Je décidais donc qu'il était temps. Je sortais du bar en trombe. Cherchant au milieu de la rue vide de monde, le soleil baignait l'endroit dans une douceur moite. Une ombre s'éloignait de plus en plus de moi. Toujours comme un fou, je me mis à courir, puis finalement je posais ma main sur son épaule. Aucune surprise ne se lisait dans ses yeux, un doux sourire étira ses fines lèvres.
Et je lâchais tout ce que j'avais sur le cœur depuis ces dix longues années de silence. Que je l'avais haï de toutes mes forces durant notre jeunesse. Que j'avais fini par m'éveiller à l'amour g^race à lui, que cela m'avait procuré beaucoup de peur, de doute, de honte, mais aussi de chaleur, que j'avais par m'accepter tel que j'étais réellement, que je l'avais vu changer, que je me souvenais de son regard posé sur mon visage déformé lors de notre capture. La joie que j'avais ressenti lorsqu'il avait défié son maître.
« - Tout ce que je viens de te dire, j'aurais voulu te le dire une fois la guerre finie, mais ton regard... J'avais tellement peur que tu ne m'accepte pas. À ce moment là de ma vie, je n'aurais pas pu, mais aujourd'hui, je me décharge de tout cela. Je suis libre ! »

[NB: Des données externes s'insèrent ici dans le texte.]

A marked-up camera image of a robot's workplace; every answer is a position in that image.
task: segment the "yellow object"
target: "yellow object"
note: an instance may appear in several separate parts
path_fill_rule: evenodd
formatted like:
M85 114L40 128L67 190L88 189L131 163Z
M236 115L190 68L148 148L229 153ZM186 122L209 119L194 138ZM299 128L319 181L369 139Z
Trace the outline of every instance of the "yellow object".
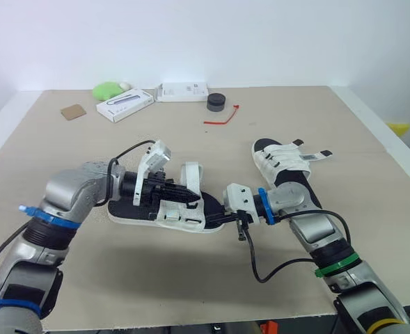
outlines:
M399 137L410 129L410 123L387 123L387 126Z
M401 320L398 319L381 319L377 322L375 322L369 329L367 330L366 334L373 334L375 333L378 329L380 329L382 326L387 326L391 324L403 324Z

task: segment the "red object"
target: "red object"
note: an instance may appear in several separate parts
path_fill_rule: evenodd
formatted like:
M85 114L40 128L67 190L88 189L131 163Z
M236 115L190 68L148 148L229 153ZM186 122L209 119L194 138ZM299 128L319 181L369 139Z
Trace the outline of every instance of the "red object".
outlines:
M275 321L269 320L266 324L260 325L263 334L278 334L279 324Z
M232 112L231 116L229 117L229 119L227 119L225 122L210 122L210 121L205 121L203 122L203 124L213 124L213 125L225 125L226 123L228 123L232 117L234 117L235 113L237 112L237 110L239 109L239 105L235 104L232 106L234 108L234 111Z

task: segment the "black cable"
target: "black cable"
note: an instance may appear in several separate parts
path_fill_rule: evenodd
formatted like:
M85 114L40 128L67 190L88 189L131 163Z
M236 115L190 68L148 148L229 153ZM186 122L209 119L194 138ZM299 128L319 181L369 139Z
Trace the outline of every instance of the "black cable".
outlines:
M142 146L142 145L148 144L148 143L155 144L155 141L153 141L153 140L151 140L151 139L149 139L149 140L147 140L147 141L141 141L140 143L135 144L134 146L128 148L126 151L124 151L124 152L120 153L119 155L117 155L117 156L115 157L115 159L119 159L119 158L121 158L123 155L126 155L127 153L129 153L129 152L132 151L133 149L137 148L138 146Z
M9 236L9 238L7 240L5 240L2 245L0 245L0 253L4 250L4 248L6 246L8 246L8 244L10 242L12 242L14 240L15 237L17 237L23 230L25 230L25 228L29 225L29 222L27 221L24 225L22 225L20 228L18 228L12 235Z
M289 219L295 216L303 216L304 214L328 214L330 216L336 217L342 223L342 226L344 227L345 239L347 240L349 245L352 244L352 240L350 237L350 229L349 229L349 226L347 225L347 222L341 215L333 211L321 209L321 210L306 210L306 211L292 212L291 214L286 214L285 216L276 217L276 222L278 223L284 219Z
M248 240L249 250L251 252L251 267L253 268L254 277L260 283L268 282L271 279L271 277L276 275L281 269L285 268L286 266L289 266L290 264L297 263L297 262L314 262L313 259L306 259L306 258L297 258L297 259L289 260L277 266L271 273L267 275L267 277L261 278L259 276L258 268L255 263L255 251L254 251L253 240L251 238L251 235L248 232L248 229L244 228L244 233L245 233L246 239Z
M128 148L126 151L121 152L119 155L117 155L116 157L112 158L109 161L109 165L107 166L106 195L105 195L104 200L102 202L99 202L99 203L95 204L96 207L101 207L102 205L107 204L107 202L110 200L111 187L112 187L112 167L113 167L113 164L115 163L115 165L118 165L119 164L118 163L119 158L126 155L127 153L129 153L133 149L135 149L139 146L142 146L144 144L148 144L148 143L155 144L155 141L153 141L153 140L141 141L140 143L135 144L132 147Z

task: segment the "green object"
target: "green object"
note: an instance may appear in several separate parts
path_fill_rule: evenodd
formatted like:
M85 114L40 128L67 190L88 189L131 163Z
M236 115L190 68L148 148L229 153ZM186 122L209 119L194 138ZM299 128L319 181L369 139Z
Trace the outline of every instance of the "green object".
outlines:
M317 277L322 277L325 276L328 273L331 273L335 270L344 268L345 266L348 266L349 264L351 264L352 262L356 261L359 258L358 254L353 253L350 256L347 256L345 259L333 263L331 265L329 265L328 267L322 268L322 269L316 269L315 270L315 275Z
M123 92L120 85L110 81L101 83L92 90L93 97L99 101L106 101Z

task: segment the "green cable tie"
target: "green cable tie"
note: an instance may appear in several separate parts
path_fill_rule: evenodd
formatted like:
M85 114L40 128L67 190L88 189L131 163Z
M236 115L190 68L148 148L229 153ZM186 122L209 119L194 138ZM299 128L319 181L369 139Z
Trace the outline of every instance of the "green cable tie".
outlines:
M358 254L353 253L350 256L347 256L345 259L342 259L339 262L333 263L329 265L328 267L322 268L322 269L316 269L315 270L315 275L316 277L322 277L325 276L328 273L331 273L335 270L344 268L345 266L348 266L352 262L356 261L359 258Z

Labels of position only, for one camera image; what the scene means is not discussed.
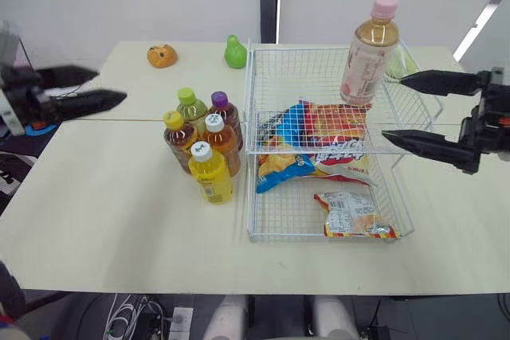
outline yellow bottle cap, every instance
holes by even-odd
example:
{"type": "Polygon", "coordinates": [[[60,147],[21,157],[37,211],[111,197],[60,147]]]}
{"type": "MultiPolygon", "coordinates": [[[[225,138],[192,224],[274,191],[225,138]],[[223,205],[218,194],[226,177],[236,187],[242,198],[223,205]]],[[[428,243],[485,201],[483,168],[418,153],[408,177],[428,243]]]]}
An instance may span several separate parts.
{"type": "Polygon", "coordinates": [[[197,99],[190,88],[181,88],[177,93],[178,100],[184,105],[192,105],[197,99]]]}
{"type": "Polygon", "coordinates": [[[177,131],[184,125],[184,118],[178,111],[168,111],[163,115],[163,122],[171,131],[177,131]]]}

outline plastic bottle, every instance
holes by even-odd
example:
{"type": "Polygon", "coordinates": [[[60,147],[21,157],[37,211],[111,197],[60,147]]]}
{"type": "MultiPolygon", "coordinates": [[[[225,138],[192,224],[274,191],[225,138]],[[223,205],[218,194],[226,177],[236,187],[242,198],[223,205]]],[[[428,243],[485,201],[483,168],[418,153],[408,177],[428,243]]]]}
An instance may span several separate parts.
{"type": "Polygon", "coordinates": [[[202,187],[203,197],[218,205],[227,202],[232,197],[233,187],[225,157],[203,141],[191,147],[191,154],[191,174],[202,187]]]}
{"type": "Polygon", "coordinates": [[[184,118],[178,111],[165,113],[163,122],[167,127],[163,133],[165,141],[174,152],[184,171],[191,174],[188,161],[191,158],[190,148],[198,139],[197,128],[190,123],[185,123],[184,118]]]}
{"type": "Polygon", "coordinates": [[[365,105],[374,98],[398,44],[398,27],[391,21],[397,6],[398,0],[375,0],[372,19],[356,29],[340,85],[346,103],[365,105]]]}
{"type": "Polygon", "coordinates": [[[242,149],[242,131],[241,123],[239,122],[239,111],[232,103],[229,103],[229,98],[224,92],[215,92],[210,97],[213,106],[210,107],[209,113],[216,113],[223,118],[223,122],[230,125],[236,133],[237,148],[242,149]]]}
{"type": "Polygon", "coordinates": [[[223,119],[220,115],[214,114],[206,117],[204,141],[210,143],[213,149],[225,156],[230,175],[236,175],[241,168],[236,134],[230,125],[225,125],[225,123],[223,123],[223,119]]]}
{"type": "Polygon", "coordinates": [[[202,136],[206,131],[204,119],[207,114],[207,106],[197,99],[189,88],[179,89],[177,96],[180,101],[177,111],[182,115],[184,121],[192,123],[197,128],[198,135],[202,136]]]}

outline green bottle cap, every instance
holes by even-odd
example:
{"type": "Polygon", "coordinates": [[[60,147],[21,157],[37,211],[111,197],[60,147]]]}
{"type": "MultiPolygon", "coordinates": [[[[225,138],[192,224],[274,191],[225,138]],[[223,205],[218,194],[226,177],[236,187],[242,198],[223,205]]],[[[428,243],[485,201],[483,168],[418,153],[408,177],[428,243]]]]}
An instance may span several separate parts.
{"type": "Polygon", "coordinates": [[[190,88],[181,88],[177,93],[178,100],[181,104],[192,105],[197,99],[194,92],[190,88]]]}

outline white wire basket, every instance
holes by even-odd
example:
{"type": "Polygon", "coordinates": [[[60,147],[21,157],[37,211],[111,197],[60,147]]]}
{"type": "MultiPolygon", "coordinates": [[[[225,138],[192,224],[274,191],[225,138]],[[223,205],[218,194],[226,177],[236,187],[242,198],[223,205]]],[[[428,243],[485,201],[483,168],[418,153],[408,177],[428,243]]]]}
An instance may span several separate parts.
{"type": "MultiPolygon", "coordinates": [[[[410,57],[404,45],[399,49],[410,57]]],[[[333,151],[351,154],[403,154],[406,152],[385,139],[381,131],[432,129],[435,117],[442,111],[438,98],[434,98],[437,112],[432,115],[418,92],[401,85],[398,79],[385,76],[368,111],[366,107],[349,107],[343,112],[349,115],[350,120],[361,121],[363,125],[365,135],[356,147],[324,147],[304,139],[293,143],[290,148],[272,145],[269,137],[274,135],[275,131],[268,132],[268,127],[274,126],[274,121],[291,106],[300,101],[345,104],[340,97],[340,83],[348,52],[349,49],[345,48],[255,48],[249,51],[245,101],[245,149],[248,154],[315,154],[333,151]]],[[[402,65],[401,70],[396,72],[406,74],[406,69],[403,68],[405,62],[395,61],[393,65],[402,65]]],[[[323,126],[323,131],[335,130],[332,120],[337,113],[337,110],[331,109],[328,115],[320,117],[318,123],[323,126]]]]}
{"type": "MultiPolygon", "coordinates": [[[[394,60],[392,73],[405,76],[407,65],[419,67],[404,45],[399,49],[406,60],[394,60]]],[[[299,141],[295,146],[274,146],[267,132],[285,111],[300,101],[315,104],[344,104],[340,98],[340,82],[347,59],[344,48],[251,48],[246,77],[245,124],[248,154],[246,182],[247,229],[251,240],[379,240],[367,236],[327,238],[324,235],[326,213],[314,199],[316,193],[340,190],[370,194],[380,217],[402,238],[414,231],[406,196],[396,171],[404,150],[387,141],[382,130],[420,129],[432,131],[442,105],[437,98],[437,111],[432,114],[416,91],[401,85],[395,75],[385,75],[366,113],[365,135],[357,147],[320,147],[299,141]],[[374,185],[337,182],[328,179],[295,178],[282,182],[264,193],[256,193],[257,158],[260,154],[369,154],[369,173],[374,185]]],[[[365,111],[352,108],[352,118],[365,111]]],[[[321,121],[327,127],[330,121],[321,121]]]]}

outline chip bag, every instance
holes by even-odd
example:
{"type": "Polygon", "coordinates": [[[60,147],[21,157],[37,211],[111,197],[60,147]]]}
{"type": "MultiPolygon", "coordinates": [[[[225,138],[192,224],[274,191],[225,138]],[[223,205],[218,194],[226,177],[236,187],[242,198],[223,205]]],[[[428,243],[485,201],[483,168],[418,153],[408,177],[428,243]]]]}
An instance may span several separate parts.
{"type": "Polygon", "coordinates": [[[315,194],[316,199],[327,214],[324,224],[325,236],[365,236],[391,239],[400,235],[388,225],[375,207],[368,193],[315,194]]]}
{"type": "MultiPolygon", "coordinates": [[[[306,105],[299,103],[272,117],[261,125],[258,137],[263,146],[279,147],[282,151],[299,147],[306,105]]],[[[314,171],[306,154],[271,153],[258,157],[257,193],[264,193],[290,178],[314,171]]]]}
{"type": "Polygon", "coordinates": [[[264,193],[290,178],[310,174],[314,170],[305,154],[263,154],[258,158],[257,193],[264,193]]]}
{"type": "Polygon", "coordinates": [[[370,105],[318,105],[306,103],[304,134],[310,147],[328,147],[311,154],[313,177],[375,186],[369,175],[370,158],[364,153],[365,122],[370,105]]]}
{"type": "Polygon", "coordinates": [[[370,104],[364,107],[347,104],[305,105],[304,133],[308,147],[345,147],[350,146],[350,140],[361,140],[365,136],[370,104]]]}

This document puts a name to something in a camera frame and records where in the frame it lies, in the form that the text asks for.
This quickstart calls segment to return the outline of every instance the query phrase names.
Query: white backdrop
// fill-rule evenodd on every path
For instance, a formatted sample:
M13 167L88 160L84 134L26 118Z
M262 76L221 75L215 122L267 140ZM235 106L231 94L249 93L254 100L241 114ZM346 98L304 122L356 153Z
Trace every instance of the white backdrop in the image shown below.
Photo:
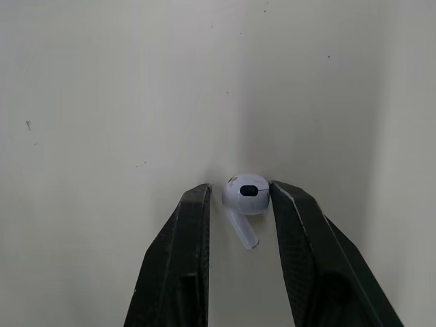
M251 252L219 214L252 172L314 195L405 325L434 326L435 6L3 0L0 324L122 326L206 181L210 326L293 326L271 212Z

Il me regardait toujours. Son sourire plus large et joyeux. Il posa sa main sur ma joue et murmura :
« - J'ai attendu la fin de la guerre moi aussi, mais je venais de trahir ce en quoi mon pèreavait toujours cru. Je ne pouvais détruire le cœur de mes parents encore une fois. J'ai vécu une belle vie jusqu'ici, je me suis racheté une conduite, j'ai rencontré de jeunes femmes plus plaisantes les unes que les autres... Au final, personne ne pouvait comblé le manque qu'il y avait au fond de mon âme, à par tes boucles rousses Weasley ! Notre rencontre n'est pas un hasard. Je t'ai aperçu cette après midi au café. Je t'ai suivi, puis j'ai attendu ne sachant que faire, puis j'ai fait le grand saut... Alors dis moi Ron, veux-tu rester un petit moment avec moi, en faisait fis des autres ? Choses que nos limites nous interdisaient ? »
J'acquiesçais légèrement la tête, baissant les yeux, posais le bout de mon nez sur le sien, laissant celui ci glisser. Nos lèvres se rencontrèrent enfin, après des années de désir, d'envie, de frustration, une nouvelle vie s'offrait à nous !
« - Drago ?
Oui Ron ?
Hum... Je t'aime...
J'espère bien après toutes ces années... ! »
Nous ne pensions pas à demain, seul le moment présent compter nous voulions simplement être heureux.